_ASSIGNMENT_. The entries are to be duplicated exactly, with nothing left out.

_INFORMATION_.
--- START ---

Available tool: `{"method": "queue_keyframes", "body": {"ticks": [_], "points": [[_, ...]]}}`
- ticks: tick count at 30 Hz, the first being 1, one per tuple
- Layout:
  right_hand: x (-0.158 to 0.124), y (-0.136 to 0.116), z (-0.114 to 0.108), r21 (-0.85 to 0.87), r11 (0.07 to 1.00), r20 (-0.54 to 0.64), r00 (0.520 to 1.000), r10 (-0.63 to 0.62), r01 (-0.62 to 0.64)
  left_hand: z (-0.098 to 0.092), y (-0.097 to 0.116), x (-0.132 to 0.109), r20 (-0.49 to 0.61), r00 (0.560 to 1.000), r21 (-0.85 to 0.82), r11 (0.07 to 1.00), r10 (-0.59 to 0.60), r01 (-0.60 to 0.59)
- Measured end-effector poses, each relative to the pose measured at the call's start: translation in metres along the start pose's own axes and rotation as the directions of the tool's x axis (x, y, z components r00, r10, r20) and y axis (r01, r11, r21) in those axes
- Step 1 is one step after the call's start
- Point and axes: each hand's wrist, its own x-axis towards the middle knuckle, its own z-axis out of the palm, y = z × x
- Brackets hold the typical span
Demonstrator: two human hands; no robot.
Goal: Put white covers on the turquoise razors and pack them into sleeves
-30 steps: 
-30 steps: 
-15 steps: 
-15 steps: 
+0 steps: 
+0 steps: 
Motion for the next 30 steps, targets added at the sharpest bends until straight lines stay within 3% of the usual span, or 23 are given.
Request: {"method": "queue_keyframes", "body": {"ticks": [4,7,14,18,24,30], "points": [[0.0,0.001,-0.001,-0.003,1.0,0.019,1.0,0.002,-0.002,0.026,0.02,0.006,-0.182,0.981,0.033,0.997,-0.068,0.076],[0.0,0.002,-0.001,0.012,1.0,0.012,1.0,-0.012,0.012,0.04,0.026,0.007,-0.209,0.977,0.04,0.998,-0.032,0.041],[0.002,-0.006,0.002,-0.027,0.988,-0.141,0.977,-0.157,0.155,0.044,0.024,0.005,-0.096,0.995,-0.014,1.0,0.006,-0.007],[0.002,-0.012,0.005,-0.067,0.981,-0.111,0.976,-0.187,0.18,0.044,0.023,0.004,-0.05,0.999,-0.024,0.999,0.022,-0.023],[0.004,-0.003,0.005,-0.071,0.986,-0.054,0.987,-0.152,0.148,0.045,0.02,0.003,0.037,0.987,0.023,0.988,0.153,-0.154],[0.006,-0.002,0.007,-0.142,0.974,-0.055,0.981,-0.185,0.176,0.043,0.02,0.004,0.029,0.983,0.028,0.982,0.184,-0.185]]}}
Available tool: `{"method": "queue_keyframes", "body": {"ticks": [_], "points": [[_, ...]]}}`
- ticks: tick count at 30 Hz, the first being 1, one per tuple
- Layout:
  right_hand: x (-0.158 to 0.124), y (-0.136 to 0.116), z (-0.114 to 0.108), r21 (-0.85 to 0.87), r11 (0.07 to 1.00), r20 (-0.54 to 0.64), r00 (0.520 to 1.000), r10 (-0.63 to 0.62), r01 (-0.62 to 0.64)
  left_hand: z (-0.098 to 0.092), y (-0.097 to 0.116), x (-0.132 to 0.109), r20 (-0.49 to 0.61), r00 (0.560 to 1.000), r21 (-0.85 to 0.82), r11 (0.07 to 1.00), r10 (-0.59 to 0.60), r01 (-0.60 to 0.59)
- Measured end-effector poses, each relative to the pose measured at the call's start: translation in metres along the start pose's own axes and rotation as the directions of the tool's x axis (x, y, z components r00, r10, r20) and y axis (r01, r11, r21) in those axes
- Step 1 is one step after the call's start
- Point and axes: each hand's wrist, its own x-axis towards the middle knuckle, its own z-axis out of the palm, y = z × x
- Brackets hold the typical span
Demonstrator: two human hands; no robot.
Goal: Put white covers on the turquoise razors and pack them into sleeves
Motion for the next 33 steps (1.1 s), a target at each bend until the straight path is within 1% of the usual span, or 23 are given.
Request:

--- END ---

_ANSWER FOR THE TASK_.
Available tool: `{"method": "queue_keyframes", "body": {"ticks": [_], "points": [[_, ...]]}}`
- ticks: tick count at 30 Hz, the first being 1, one per tuple
- Layout:
  right_hand: x (-0.158 to 0.124), y (-0.136 to 0.116), z (-0.114 to 0.108), r21 (-0.85 to 0.87), r11 (0.07 to 1.00), r20 (-0.54 to 0.64), r00 (0.520 to 1.000), r10 (-0.63 to 0.62), r01 (-0.62 to 0.64)
  left_hand: z (-0.098 to 0.092), y (-0.097 to 0.116), x (-0.132 to 0.109), r20 (-0.49 to 0.61), r00 (0.560 to 1.000), r21 (-0.85 to 0.82), r11 (0.07 to 1.00), r10 (-0.59 to 0.60), r01 (-0.60 to 0.59)
- Measured end-effector poses, each relative to the pose measured at the call's start: translation in metres along the start pose's own axes and rotation as the directions of the tool's x axis (x, y, z components r00, r10, r20) and y axis (r01, r11, r21) in those axes
- Step 1 is one step after the call's start
- Point and axes: each hand's wrist, its own x-axis towards the middle knuckle, its own z-axis out of the palm, y = z × x
- Brackets hold the typical span
Demonstrator: two human hands; no robot.
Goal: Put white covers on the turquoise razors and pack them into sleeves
-30 steps: 
-30 steps: 
-15 steps: 
-15 steps: 
+0 steps: 
+0 steps: 
Motion for the next 30 steps, targets added at the sharpest bends until straight lines stay within 3% of the usual span, or 23 are given.
Request: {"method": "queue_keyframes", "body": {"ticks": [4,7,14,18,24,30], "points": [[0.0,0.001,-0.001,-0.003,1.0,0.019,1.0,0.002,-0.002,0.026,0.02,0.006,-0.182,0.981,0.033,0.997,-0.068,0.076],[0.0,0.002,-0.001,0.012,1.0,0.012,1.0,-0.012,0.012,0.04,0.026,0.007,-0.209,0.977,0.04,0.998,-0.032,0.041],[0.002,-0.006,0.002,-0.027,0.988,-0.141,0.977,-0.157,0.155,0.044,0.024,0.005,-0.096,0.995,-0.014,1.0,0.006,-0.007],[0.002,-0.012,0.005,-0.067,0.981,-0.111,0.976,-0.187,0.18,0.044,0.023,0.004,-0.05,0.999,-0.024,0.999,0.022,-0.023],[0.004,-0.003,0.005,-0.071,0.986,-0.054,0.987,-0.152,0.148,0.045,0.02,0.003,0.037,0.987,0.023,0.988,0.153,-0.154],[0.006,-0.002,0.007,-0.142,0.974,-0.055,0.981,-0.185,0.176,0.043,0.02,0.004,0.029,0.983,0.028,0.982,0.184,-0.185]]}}
Available tool: `{"method": "queue_keyframes", "body": {"ticks": [_], "points": [[_, ...]]}}`
- ticks: tick count at 30 Hz, the first being 1, one per tuple
- Layout:
  right_hand: x (-0.158 to 0.124), y (-0.136 to 0.116), z (-0.114 to 0.108), r21 (-0.85 to 0.87), r11 (0.07 to 1.00), r20 (-0.54 to 0.64), r00 (0.520 to 1.000), r10 (-0.63 to 0.62), r01 (-0.62 to 0.64)
  left_hand: z (-0.098 to 0.092), y (-0.097 to 0.116), x (-0.132 to 0.109), r20 (-0.49 to 0.61), r00 (0.560 to 1.000), r21 (-0.85 to 0.82), r11 (0.07 to 1.00), r10 (-0.59 to 0.60), r01 (-0.60 to 0.59)
- Measured end-effector poses, each relative to the pose measured at the call's start: translation in metres along the start pose's own axes and rotation as the directions of the tool's x axis (x, y, z components r00, r10, r20) and y axis (r01, r11, r21) in those axes
- Step 1 is one step after the call's start
- Point and axes: each hand's wrist, its own x-axis towards the middle knuckle, its own z-axis out of the palm, y = z × x
- Brackets hold the typical span
Demonstrator: two human hands; no robot.
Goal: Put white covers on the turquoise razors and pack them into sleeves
Motion for the next 33 steps (1.1 s), a target at each bend until the straight path is within 1% of the usual span, or 23 are given.
Request:

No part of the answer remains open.